La disciplina también dibuja la evolución del encuentro. Žilina vio dos amarillas en la segunda parte: Xavier Adang al 67’ por “Persistent fouling”, señal de que el doble pivote local tuvo que cortar varias transiciones de Hajduk, y Andrei Florea al 90+2’ por “Foul”, ya en un tramo de máxima tensión. En Hajduk, las dos amarillas llegaron en la primera mitad (Hrgović 21’, Van Hoorenbeeck 30’, ambas por “Foul”), reflejando una presión agresiva que se fue diluyendo con el paso de los minutos. El reparto final de tarjetas fue equilibrado (Žilina: 2, HNK Hajduk Split: 2, total: 4), pero con momentos del partido bien diferenciados: primero la dureza croata para imponer su plan, luego las faltas tácticas eslovacas para sostener la remontada.

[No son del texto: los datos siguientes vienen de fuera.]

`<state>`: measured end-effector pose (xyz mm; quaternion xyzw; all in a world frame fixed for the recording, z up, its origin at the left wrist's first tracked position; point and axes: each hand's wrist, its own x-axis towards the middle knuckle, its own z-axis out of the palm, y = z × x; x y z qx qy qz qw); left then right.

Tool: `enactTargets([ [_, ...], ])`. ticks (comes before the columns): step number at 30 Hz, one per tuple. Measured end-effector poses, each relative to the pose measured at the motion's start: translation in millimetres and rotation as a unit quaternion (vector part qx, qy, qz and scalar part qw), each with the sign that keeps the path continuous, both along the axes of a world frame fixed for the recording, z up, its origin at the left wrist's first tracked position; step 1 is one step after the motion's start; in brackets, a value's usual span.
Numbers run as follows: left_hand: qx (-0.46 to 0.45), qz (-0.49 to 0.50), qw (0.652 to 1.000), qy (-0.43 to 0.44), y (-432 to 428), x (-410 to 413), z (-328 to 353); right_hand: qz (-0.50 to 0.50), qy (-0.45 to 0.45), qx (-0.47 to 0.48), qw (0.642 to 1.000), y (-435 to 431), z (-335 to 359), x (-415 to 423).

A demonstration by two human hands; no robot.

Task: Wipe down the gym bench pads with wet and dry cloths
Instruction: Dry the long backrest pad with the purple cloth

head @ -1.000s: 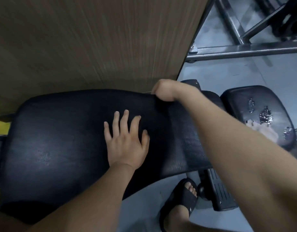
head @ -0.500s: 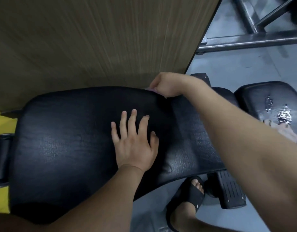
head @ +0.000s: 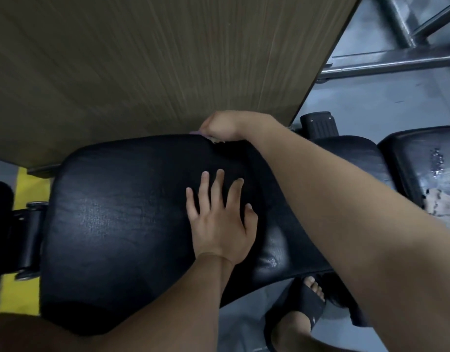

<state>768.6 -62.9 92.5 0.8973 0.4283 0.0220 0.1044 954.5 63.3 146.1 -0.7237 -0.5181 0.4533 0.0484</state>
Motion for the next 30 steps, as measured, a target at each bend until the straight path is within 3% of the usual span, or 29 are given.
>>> enactTargets([
  [5, 0.014, 0.005, 1.0, -0.005, -2, 2, -1, 0.051, -0.138, -0.065, 0.987, -58, -9, 55],
  [10, 0.019, 0.008, 1.0, -0.022, -3, 1, -2, -0.021, -0.175, -0.087, 0.981, -113, 14, 96],
  [16, 0.024, 0.01, 0.999, -0.022, -3, 1, -3, -0.058, -0.064, 0.022, 0.996, -97, 1, 53],
  [21, 0.03, 0.009, 0.999, -0.012, -4, 1, -4, -0.028, -0.06, 0.048, 0.997, -88, -8, 33],
  [26, 0.024, 0.009, 0.999, -0.02, -4, 0, -4, 0.01, -0.191, 0.038, 0.981, -133, -4, 56],
  [30, 0.019, 0.011, 1.0, -0.019, -5, 1, -4, -0.038, -0.32, 0.058, 0.945, -174, -13, 93],
])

El 2-1 definitivo nace de la insistencia de Žilina en cargar sobre la línea defensiva visitante. En el 90’, un balón comprometido terminó en autogol de D. Melnjak, acreditado para Žilina al tratarse de un gol en propia puerta del lateral de Hajduk. No hay registro de penaltis ni de tiempo extra, de modo que la remontada se consuma en los 90 minutos reglamentarios. Sin datos numéricos de posesión, tiros o pases, el patrón táctico se deduce claramente de la secuencia de eventos: Hajduk más estructurado y eficaz en la primera parte, Žilina mucho más vertical, profundo y agresivo tras el descanso, apoyado en una batería de cambios bien dirigidos.
En términos de eliminatoria, este 2-1 en casa deja a Žilina con una ventaja mínima pero valiosa antes del viaje a Split. Desde la pizarra, la gran cuestión será si el 3-4-3 de Stano, tan dominante en la segunda parte, puede sostenerse a domicilio frente a un 4-2-3-1 de Hajduk que, cuando está fresco y ordenado, ya demostró ser capaz de castigar los espacios a la espalda de los carrileros eslovacos.